Together with The Bartlett International Lecture being delivered by Astrida Neimanis on Wednesday 17 November, this is the first of a series of Situated Architecture Talks which presents environmental water research by architectural and urban historians and theorists.

Abstract

Racial Currents: Remaking Social and Environmental Orders in Fluvial Colombia 

Colombia’s Magdalena River is the primary waterway connecting the country’s Andean interior and Caribbean coast. For over four centuries, the river served as a conduit for the expansion of colonial and racial capitalism in the Americas. The flow of commerce all but dried up in the 1950s, but state-backed projects have recently begun working to resuscitate commercial navigation through dredging, channelling, and maintenance works. 

This paper examines sociotechnical imaginaries and interventions in the domain of fluvial transport and their relationship to entrenched racial taxonomies and regional hierarchies governing Colombian society and space. Of primary concern are the practices and performances of both fixing and destabilising ontological divides (land/water, being/nonbeing, subject/object, human/nonhuman, person/thing) and their consequences for who and what either flourishes or perishes.

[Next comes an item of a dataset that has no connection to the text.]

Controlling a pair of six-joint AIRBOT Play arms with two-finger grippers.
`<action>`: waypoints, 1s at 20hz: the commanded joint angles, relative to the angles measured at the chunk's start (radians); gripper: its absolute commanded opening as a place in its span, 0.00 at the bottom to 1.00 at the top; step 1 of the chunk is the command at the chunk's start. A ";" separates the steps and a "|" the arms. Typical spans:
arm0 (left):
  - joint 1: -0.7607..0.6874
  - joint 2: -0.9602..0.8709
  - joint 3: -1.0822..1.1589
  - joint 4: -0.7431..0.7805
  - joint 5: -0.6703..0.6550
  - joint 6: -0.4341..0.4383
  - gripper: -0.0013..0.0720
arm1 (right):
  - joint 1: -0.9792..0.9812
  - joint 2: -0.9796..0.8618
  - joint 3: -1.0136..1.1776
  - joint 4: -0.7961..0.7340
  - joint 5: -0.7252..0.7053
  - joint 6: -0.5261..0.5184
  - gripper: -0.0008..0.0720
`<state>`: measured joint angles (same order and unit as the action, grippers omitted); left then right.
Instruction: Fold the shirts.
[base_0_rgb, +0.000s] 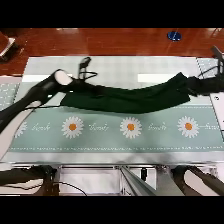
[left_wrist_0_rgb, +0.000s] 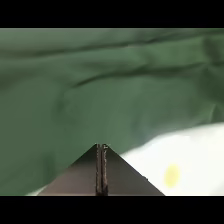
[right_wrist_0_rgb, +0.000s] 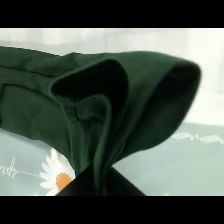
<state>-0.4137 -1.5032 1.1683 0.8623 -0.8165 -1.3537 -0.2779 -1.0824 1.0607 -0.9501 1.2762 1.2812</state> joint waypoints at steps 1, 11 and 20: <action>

Extending insights from scholars of race and Black studies to infrastructural environments sheds light on how racial regimes of difference-making determine which entities, living and nonliving, are relegated to the past and which are deemed to have a future. 

Speaker biography

Austin Zeiderman is Associate Professor in the Department of Geography and Environment at the London School of Economics. He is an interdisciplinary scholar who specializes in the cultural and political dimensions of urbanization, development, and the environment in Latin America and the Caribbean, with a specific focus on Colombia. His current research moves beyond the city to examine large-scale social and environmental transformations in Colombia. He has written on racialised displacement linked to port expansion and climate change adaptation, and on efforts by Afro-Colombian activists and settlers to counter displacement pressures. This research also led to a methodological intervention into conceptual debates in urban theory. More recently, Austin has written about the process of building a ‘concrete peace’ in Colombia through large-scale infrastructure projects. This has led him to undertake a long-term research project focusing on plans to create a multimodal logistics corridor along Colombia’s Magdalena River between the Andean interior and the Caribbean sea. This project seeks to intervene in debates on capitalism, security, race, and nature while experimenting with new ways of thinking and writing about environmental politics in our rapidly changing world.  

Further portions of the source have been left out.